Dataset entries Block Start
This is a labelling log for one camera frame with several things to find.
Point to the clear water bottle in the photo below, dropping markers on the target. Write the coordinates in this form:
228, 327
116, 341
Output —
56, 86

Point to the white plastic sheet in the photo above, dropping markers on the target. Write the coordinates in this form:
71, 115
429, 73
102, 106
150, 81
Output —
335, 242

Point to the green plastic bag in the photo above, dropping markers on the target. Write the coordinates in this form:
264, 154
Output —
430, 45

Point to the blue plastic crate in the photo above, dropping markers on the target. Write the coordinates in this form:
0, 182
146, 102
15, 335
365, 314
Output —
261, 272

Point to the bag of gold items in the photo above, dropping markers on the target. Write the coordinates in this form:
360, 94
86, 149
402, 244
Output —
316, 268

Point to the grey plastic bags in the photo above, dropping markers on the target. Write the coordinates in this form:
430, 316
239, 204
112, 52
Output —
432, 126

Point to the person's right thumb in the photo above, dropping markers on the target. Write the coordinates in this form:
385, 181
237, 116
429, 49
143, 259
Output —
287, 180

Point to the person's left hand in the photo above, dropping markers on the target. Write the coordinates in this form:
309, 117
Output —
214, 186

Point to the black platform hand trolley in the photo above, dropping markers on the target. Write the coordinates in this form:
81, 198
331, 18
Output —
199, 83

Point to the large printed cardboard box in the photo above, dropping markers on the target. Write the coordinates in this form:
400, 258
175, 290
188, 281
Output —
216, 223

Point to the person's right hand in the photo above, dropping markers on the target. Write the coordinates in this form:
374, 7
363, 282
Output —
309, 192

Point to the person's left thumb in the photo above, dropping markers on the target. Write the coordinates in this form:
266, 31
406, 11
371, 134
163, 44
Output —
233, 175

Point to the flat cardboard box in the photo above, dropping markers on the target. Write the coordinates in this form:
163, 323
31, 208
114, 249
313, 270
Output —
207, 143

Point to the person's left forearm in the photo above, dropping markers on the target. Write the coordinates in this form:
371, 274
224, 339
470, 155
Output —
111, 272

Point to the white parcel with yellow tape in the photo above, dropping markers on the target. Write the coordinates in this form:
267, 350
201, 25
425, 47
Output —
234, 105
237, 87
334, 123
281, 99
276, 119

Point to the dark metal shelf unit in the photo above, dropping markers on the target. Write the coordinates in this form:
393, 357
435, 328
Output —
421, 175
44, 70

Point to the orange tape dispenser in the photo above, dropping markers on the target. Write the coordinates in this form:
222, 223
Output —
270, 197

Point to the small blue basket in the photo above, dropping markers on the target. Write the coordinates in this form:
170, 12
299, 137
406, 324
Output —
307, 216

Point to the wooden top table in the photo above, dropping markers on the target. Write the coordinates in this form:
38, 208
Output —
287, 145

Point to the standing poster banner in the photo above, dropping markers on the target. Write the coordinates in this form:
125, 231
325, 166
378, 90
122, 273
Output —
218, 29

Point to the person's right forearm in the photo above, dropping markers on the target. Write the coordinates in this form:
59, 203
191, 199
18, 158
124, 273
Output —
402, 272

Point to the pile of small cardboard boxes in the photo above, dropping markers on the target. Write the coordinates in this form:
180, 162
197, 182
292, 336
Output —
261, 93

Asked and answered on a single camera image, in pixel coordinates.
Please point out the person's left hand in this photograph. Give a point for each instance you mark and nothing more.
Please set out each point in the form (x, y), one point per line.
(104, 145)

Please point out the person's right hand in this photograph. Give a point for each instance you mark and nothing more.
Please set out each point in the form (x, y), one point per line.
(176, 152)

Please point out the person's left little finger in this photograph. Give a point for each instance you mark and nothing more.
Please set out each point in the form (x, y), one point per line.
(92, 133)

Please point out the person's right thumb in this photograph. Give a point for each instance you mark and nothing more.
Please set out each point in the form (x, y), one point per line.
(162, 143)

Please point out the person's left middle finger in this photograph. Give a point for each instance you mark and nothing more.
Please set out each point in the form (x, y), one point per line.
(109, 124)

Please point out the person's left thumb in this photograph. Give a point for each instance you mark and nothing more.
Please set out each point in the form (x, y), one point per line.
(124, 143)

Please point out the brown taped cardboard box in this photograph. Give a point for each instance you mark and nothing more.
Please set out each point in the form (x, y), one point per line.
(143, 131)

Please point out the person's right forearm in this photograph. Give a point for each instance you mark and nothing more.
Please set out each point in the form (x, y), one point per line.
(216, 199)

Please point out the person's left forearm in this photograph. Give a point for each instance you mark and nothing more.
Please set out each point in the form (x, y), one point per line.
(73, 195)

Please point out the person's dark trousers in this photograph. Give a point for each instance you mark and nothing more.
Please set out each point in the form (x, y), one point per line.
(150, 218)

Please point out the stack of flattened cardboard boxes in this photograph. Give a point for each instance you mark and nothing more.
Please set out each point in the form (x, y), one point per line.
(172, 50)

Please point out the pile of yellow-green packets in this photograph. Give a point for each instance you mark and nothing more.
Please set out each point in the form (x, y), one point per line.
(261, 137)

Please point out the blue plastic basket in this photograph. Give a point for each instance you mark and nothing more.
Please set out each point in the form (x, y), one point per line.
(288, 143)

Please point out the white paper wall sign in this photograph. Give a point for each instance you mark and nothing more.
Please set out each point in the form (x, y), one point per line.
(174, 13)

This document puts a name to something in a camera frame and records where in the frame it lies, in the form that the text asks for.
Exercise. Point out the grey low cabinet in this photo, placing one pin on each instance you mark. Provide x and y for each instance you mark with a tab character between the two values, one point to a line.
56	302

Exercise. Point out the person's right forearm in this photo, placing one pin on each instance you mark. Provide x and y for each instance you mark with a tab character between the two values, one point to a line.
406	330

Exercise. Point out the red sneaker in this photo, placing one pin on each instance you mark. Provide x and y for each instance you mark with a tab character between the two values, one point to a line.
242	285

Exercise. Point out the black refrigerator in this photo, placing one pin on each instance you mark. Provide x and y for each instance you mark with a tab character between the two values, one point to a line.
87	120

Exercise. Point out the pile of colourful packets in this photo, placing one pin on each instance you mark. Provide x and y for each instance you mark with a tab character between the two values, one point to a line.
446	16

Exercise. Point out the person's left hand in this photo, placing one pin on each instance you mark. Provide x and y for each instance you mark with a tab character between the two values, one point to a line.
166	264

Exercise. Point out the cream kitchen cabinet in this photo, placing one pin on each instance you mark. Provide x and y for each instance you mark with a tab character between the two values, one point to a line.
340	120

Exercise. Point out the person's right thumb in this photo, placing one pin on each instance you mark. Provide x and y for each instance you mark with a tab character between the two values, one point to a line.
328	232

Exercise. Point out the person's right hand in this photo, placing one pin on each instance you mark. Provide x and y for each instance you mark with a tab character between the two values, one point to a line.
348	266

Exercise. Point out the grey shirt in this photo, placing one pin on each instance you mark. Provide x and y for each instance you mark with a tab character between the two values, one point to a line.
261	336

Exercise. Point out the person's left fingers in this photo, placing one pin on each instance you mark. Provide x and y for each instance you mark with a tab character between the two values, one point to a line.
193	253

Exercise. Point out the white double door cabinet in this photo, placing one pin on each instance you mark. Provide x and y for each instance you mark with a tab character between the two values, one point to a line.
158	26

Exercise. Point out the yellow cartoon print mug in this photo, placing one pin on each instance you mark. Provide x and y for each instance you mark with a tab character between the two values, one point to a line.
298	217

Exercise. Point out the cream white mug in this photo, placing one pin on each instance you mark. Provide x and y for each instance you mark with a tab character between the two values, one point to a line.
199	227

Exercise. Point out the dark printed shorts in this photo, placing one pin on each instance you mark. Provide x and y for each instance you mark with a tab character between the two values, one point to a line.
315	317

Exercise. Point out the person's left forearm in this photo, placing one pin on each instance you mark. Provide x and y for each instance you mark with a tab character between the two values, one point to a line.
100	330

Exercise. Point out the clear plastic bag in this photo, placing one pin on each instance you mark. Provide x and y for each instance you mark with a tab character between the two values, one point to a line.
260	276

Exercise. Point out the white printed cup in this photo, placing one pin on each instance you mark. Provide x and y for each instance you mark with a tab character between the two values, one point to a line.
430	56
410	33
Dataset entries Block End
Dataset entries Block Start
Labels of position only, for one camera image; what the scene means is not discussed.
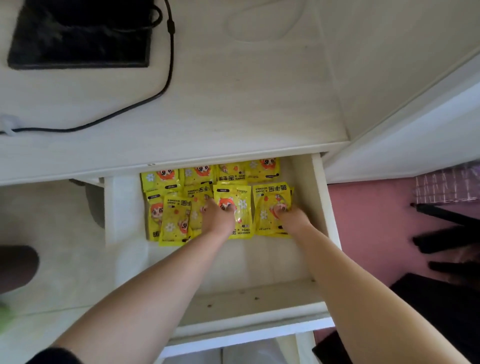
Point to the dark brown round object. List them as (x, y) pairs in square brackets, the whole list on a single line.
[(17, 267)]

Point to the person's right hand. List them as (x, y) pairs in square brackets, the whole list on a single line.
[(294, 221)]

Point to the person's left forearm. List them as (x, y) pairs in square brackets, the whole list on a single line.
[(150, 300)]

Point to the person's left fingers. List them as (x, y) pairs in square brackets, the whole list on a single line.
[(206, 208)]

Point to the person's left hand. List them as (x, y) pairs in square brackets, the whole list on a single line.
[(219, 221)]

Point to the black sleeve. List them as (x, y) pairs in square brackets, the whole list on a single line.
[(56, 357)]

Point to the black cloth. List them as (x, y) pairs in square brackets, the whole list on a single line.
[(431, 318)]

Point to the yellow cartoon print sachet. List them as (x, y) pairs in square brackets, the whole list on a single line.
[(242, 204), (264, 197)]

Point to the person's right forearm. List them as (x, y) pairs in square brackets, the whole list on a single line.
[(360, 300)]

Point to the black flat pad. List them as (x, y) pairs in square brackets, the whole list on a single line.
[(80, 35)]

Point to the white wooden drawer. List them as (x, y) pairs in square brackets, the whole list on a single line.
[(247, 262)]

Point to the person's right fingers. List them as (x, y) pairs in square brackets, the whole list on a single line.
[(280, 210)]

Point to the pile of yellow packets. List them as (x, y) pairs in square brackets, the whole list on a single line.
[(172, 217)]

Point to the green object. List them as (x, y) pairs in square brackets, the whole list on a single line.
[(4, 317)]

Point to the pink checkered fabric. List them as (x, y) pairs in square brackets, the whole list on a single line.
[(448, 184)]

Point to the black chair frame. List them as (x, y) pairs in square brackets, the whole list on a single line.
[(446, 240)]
Dataset entries Block End
Dataset entries Block Start
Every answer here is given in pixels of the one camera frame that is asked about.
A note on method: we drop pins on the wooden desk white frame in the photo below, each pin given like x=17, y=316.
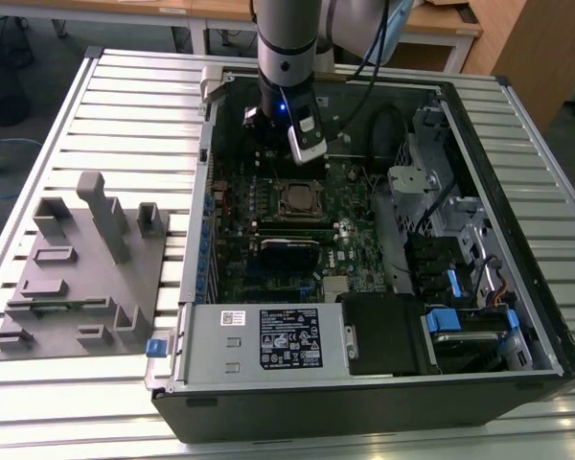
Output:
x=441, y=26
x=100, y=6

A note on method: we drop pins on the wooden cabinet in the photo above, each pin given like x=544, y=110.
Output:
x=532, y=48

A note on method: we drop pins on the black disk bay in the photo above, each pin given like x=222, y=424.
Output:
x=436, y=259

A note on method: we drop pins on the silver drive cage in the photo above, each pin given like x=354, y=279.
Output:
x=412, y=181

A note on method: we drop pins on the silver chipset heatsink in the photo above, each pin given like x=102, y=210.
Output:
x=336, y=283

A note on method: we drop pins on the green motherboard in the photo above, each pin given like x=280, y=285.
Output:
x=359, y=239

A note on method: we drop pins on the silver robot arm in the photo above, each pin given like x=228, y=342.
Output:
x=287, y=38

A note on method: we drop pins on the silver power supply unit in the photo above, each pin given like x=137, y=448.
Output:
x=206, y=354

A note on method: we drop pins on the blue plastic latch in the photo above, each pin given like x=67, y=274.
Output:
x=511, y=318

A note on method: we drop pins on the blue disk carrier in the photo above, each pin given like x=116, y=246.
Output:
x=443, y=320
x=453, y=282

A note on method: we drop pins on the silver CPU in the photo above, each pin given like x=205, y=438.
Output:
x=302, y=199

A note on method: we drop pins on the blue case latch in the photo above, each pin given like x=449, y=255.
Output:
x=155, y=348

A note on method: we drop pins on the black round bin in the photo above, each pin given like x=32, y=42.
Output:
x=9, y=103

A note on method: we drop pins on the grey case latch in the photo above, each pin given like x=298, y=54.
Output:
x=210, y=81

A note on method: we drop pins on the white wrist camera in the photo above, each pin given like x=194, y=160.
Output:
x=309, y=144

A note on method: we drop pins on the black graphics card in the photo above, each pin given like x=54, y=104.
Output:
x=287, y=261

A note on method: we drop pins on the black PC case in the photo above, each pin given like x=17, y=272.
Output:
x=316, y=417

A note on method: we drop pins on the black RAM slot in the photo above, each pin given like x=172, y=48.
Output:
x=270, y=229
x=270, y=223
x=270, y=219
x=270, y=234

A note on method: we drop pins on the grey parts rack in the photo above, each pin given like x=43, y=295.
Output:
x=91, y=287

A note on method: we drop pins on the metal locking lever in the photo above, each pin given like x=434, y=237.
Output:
Dataset entries Block End
Task requirements: Please filter the entries for the word "small" and copy the lines that have it.

Task solution:
Point to the small blue basket in the photo above, dropping markers on the target. Write the coordinates in this form:
Point to the pile of small cardboard boxes in the photo above, dropping markers on the target. Write the coordinates in this form:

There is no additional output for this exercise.